==== Material provided ====
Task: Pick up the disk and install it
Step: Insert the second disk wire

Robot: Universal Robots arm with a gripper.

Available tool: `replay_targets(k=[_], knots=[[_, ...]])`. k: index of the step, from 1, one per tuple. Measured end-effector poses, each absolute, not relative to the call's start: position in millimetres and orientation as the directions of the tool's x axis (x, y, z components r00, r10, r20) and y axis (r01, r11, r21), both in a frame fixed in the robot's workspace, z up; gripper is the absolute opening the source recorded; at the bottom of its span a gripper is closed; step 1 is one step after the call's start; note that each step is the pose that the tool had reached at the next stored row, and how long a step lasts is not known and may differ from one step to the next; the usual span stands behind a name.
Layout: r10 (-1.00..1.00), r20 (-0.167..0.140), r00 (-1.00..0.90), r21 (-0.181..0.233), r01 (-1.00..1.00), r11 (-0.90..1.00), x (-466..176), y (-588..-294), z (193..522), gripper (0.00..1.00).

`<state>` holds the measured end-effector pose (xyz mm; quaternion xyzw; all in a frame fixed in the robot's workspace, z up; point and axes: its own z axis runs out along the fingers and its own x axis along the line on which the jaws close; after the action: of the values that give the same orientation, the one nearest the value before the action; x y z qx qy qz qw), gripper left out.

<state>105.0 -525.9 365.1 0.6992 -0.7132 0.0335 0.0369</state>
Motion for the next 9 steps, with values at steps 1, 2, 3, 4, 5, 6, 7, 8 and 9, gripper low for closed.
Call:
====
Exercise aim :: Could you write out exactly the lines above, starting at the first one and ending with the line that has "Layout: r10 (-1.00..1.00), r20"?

Task response ::
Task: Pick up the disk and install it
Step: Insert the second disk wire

Robot: Universal Robots arm with a gripper.

Available tool: `replay_targets(k=[_], knots=[[_, ...]])`. k: index of the step, from 1, one per tuple. Measured end-effector poses, each absolute, not relative to the call's start: position in millimetres and orientation as the directions of the tool's x axis (x, y, z components r00, r10, r20) and y axis (r01, r11, r21), both in a frame fixed in the robot's workspace, z up; gripper is the absolute opening the source recorded; at the bottom of its span a gripper is closed; step 1 is one step after the call's start; note that each step is the pose that the tool had reached at the next stored row, and how long a step lasts is not known and may differ from one step to the next; the usual span stands behind a name.
Layout: r10 (-1.00..1.00), r20 (-0.167..0.140), r00 (-1.00..0.90), r21 (-0.181..0.233), r01 (-1.00..1.00), r11 (-0.90..1.00), x (-466..176), y (-588..-294), z (193..522), gripper (0.00..1.00).

Reply complete, and nothing else is required.